And I really do not see why poor Mr. Asquith should be
represented as having violated the Christian virtue of mercy by saying
that. I myself could compose a great many paragraphs upon the same model,
each containing its stinging and perhaps unscrupulous epigram. As, for
example:--"The Archbishop of Canterbury, realising that his choice now lay
between denying God and earning the crown of martyrdom by dying in
torments, spoke with a frenzy of religious passion that might have seemed
fanatical under circumstances less intense. 'The Children's Service,' he
said firmly, with his face to the congregation, 'will be held at half-past
four this afternoon as usual.'"
Or, we might have:--"Lord Roberts, recognising that he had now to face
Armageddon, and that if he lost this last battle against overwhelming odds
the independence of England would be extinguished forever, addressed to
his soldiers (looking at them and not falling off his horse) a speech
which brought their national passions to boiling point, and might well
have seemed blood-thirsty in quieter times.
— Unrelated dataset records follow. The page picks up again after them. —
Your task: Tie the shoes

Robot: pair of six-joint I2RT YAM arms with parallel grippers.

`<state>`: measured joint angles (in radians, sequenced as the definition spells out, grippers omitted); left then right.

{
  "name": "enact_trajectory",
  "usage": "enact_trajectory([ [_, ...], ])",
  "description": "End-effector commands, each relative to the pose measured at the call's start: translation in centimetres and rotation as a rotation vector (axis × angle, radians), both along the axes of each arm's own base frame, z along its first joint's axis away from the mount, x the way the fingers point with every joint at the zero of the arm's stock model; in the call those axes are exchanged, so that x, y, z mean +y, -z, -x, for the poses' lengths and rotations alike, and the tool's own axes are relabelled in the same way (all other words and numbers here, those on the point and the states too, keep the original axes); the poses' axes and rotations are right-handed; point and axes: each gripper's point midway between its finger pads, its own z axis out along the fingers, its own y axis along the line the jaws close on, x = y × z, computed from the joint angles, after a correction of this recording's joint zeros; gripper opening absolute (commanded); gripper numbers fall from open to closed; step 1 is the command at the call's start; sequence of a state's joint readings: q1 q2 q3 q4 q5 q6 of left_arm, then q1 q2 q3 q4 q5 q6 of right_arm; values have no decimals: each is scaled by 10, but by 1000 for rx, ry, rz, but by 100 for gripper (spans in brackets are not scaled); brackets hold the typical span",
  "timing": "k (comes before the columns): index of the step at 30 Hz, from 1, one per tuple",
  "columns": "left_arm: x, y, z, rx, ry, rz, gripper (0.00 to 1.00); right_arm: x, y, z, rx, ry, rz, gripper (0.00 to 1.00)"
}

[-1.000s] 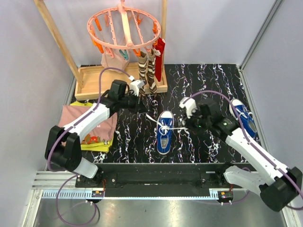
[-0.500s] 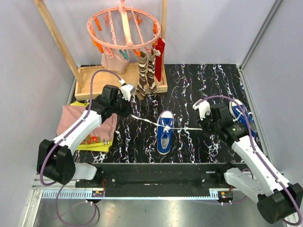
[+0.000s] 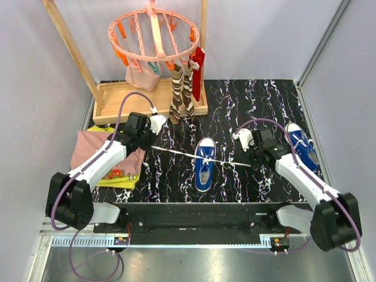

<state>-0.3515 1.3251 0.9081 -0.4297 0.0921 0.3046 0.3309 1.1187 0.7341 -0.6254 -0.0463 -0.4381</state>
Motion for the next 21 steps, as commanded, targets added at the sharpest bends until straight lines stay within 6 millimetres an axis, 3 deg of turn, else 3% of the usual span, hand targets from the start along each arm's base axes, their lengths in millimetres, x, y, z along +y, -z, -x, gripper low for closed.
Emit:
enact_trajectory([
  [1, 26, 3, -11, -60, -2, -112, 0, 6, 1, -25, -32, -21, -2, 0],
  [6, 31, -14, -8, -112, -14, -80, 0, 11, -30, -40, -114, -9, -35, 0],
  [11, 35, -39, -8, -178, -34, -43, 0, 3, -65, -35, -204, 4, -57, 0],
  [13, 40, -45, -7, -194, -44, -56, 0, -1, -68, -30, -209, -7, -40, 0],
  [16, 45, -40, -1, -178, -36, -77, 0, -9, -56, -26, -195, -21, 12, 0],
  [21, 49, -15, 12, -109, 0, -118, 0, -5, -8, -21, -74, -78, 36, 0],
])
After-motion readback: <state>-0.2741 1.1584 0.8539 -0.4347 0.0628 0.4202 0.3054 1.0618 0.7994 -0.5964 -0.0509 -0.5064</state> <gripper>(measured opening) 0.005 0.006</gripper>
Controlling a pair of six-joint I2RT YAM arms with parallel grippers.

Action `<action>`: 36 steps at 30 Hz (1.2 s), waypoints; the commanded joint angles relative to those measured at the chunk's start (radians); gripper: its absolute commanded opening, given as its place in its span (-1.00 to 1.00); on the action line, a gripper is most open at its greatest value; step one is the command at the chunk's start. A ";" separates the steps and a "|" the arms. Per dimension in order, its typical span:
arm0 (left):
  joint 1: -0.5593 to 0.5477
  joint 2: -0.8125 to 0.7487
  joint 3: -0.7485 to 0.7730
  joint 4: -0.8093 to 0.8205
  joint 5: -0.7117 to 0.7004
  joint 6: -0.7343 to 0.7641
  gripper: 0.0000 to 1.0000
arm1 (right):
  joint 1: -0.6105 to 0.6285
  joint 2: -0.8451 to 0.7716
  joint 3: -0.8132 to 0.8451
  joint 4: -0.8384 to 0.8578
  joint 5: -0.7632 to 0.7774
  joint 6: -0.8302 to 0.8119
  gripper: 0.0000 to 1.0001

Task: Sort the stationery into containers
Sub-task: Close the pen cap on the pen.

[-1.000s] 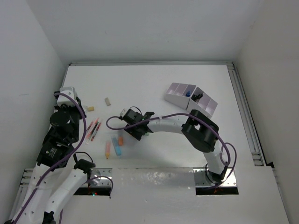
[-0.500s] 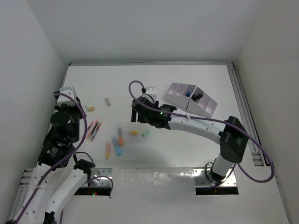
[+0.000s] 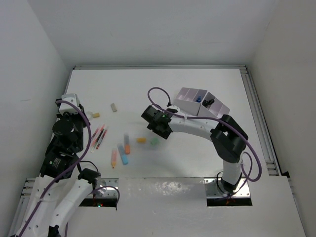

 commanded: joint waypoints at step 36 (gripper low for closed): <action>0.015 -0.079 -0.070 0.053 0.790 0.053 -1.00 | -0.031 -0.201 -0.191 0.482 -0.041 -0.730 -1.00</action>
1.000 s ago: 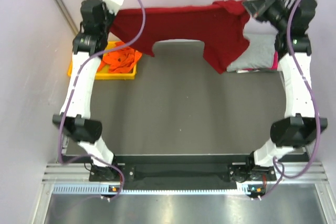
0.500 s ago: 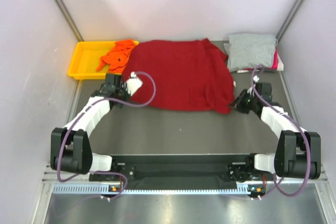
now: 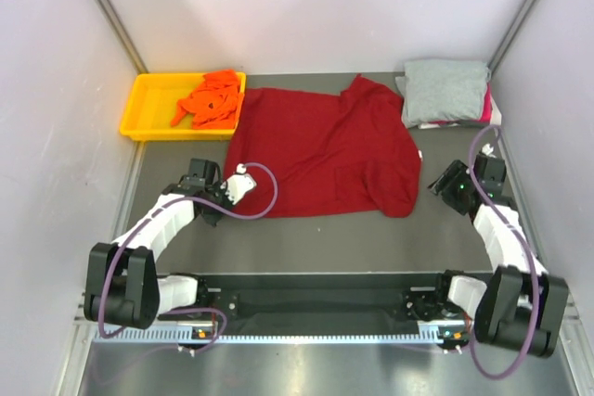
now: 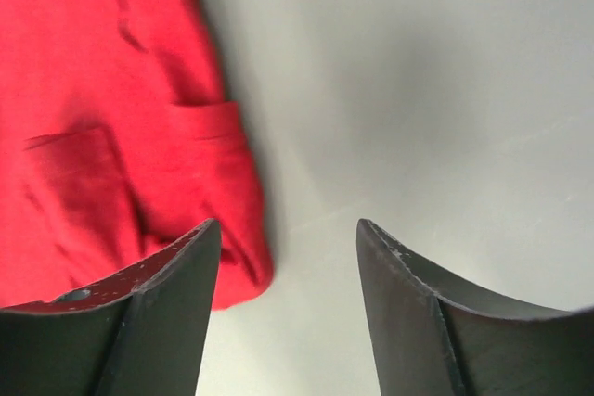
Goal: Fold and stack the t-shirts
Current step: Flatten the tshirt out
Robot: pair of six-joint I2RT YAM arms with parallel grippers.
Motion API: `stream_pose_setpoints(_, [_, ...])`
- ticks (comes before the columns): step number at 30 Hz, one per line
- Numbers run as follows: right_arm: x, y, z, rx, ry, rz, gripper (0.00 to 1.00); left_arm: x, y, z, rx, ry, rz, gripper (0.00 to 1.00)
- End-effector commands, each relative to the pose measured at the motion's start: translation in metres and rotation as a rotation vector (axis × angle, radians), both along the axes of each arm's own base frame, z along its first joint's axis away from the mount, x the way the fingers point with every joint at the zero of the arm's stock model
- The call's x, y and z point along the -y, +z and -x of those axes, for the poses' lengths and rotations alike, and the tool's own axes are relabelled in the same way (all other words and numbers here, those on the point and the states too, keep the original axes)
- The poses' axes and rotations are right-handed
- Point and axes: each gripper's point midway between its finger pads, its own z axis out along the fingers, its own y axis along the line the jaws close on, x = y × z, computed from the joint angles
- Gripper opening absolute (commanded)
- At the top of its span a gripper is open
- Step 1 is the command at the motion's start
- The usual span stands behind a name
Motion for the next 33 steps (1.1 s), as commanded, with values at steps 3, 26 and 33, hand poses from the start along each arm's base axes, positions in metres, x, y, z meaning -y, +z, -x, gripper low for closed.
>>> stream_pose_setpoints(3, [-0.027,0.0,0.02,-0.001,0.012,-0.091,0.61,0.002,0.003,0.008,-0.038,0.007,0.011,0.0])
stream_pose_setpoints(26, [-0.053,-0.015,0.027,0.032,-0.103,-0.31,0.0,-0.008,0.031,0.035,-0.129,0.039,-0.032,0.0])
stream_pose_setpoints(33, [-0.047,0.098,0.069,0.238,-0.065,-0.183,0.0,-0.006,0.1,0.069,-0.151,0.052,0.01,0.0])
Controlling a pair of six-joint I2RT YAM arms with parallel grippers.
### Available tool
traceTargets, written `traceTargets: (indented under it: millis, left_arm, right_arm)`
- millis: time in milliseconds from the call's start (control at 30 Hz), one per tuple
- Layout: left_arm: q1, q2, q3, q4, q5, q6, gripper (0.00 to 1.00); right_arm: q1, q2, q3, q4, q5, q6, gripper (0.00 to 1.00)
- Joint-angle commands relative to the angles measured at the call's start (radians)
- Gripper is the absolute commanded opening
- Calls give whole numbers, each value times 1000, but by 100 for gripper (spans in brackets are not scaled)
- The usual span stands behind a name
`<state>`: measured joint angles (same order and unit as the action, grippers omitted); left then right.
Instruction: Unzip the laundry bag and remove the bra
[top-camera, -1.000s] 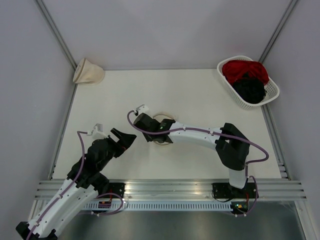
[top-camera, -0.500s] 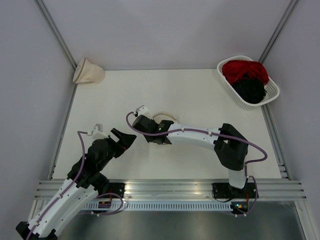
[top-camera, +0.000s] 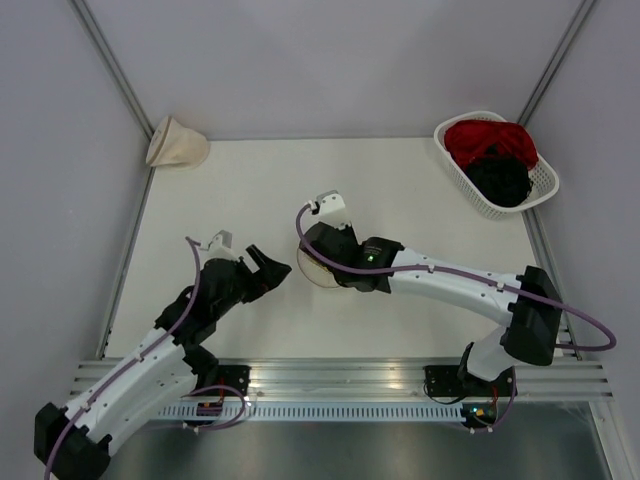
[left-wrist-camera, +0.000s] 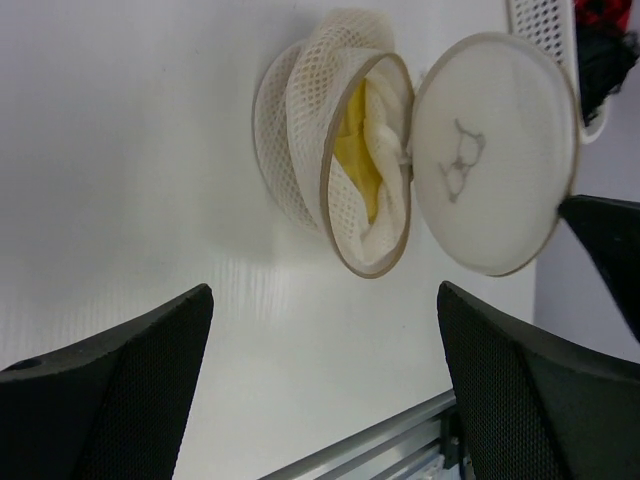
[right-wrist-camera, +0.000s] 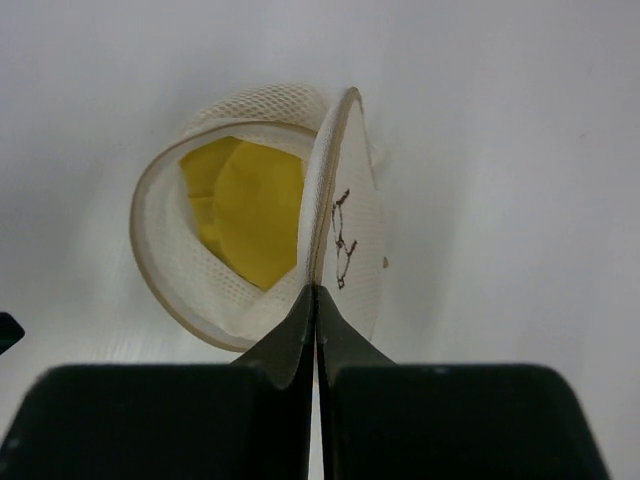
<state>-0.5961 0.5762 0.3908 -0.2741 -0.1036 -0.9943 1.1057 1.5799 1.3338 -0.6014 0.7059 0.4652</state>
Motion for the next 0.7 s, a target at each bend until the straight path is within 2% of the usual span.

It ended with the celebrated
declaration that it was a fine day."
Or we might have the much greater excitement of reading something like
this:--"The Astronomer Royal, having realised that the earth would
certainly be smashed to pieces by a comet unless his requests in
connection with wireless telegraphy were seriously considered, gave an
address at the Royal Society which, under other circumstances, would have
seemed unduly dogmatic and emotional and deficient in scientific
agnosticism.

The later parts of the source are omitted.